Development of a broad-host synthetic biology toolbox for ralstonia eutropha and its application to engineering hydrocarbon biofuel production

摘要

Background The chemoautotrophic bacterium Ralstonia eutropha can utilize H₂/CO₂ for growth under aerobic conditions. While this microbial host has great potential to be engineered to produce desired compounds (beyond polyhydroxybutyrate) directly from CO₂, little work has been done to develop genetic part libraries to enable such endeavors. Results We report the development of a toolbox for the metabolic engineering of Ralstonia eutropha H16. We have constructed a set of broad-host-range plasmids bearing a variety of origins of replication, promoters, 5’ mRNA stem-loop structures, and ribosomal binding sites.
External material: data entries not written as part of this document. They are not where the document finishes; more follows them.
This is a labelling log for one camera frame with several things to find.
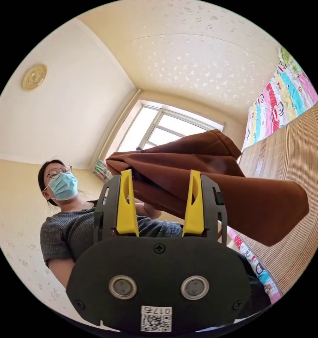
gray shirt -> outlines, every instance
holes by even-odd
[[[40,230],[40,245],[47,265],[49,259],[68,259],[74,261],[93,245],[94,207],[81,211],[60,212],[48,217]],[[176,222],[151,220],[137,216],[139,236],[171,237],[181,236],[182,227]]]

face mask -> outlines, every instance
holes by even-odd
[[[60,173],[58,179],[51,179],[48,185],[56,201],[67,201],[78,194],[78,180],[70,174]]]

label sticker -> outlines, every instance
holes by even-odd
[[[140,331],[172,332],[172,308],[142,306]]]

woman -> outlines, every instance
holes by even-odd
[[[78,257],[93,245],[95,201],[78,196],[78,180],[72,167],[54,159],[38,173],[44,198],[60,212],[48,217],[41,227],[40,244],[44,262],[66,288]],[[139,235],[145,237],[181,236],[179,223],[154,220],[161,215],[149,204],[135,204]]]

bamboo mat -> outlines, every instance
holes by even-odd
[[[318,103],[268,138],[246,148],[239,165],[247,177],[295,181],[307,192],[309,214],[276,245],[267,247],[238,233],[286,293],[318,248]]]
Specifically, we analyzed the origins of replication pCM62 (IncP), pBBR1, pKT (IncQ), and their variants. We tested the promoters P_BAD, T7, P_xyls/PM, P_lacUV5, and variants thereof for inducible expression. We also evaluated a T7 mRNA stem-loop structure sequence and compared a set of ribosomal binding site (RBS) sequences derived from Escherichia coli, R. eutropha, and a computational RBS design tool. Finally, we employed the toolbox to optimize hydrocarbon production in R. eutropha and demonstrated a 6-fold titer improvement using the appropriate combination of parts. Conclusion We constructed and evaluated a versatile synthetic biology toolbox for Ralstonia eutropha metabolic engineering that could apply to other microbial hosts as well.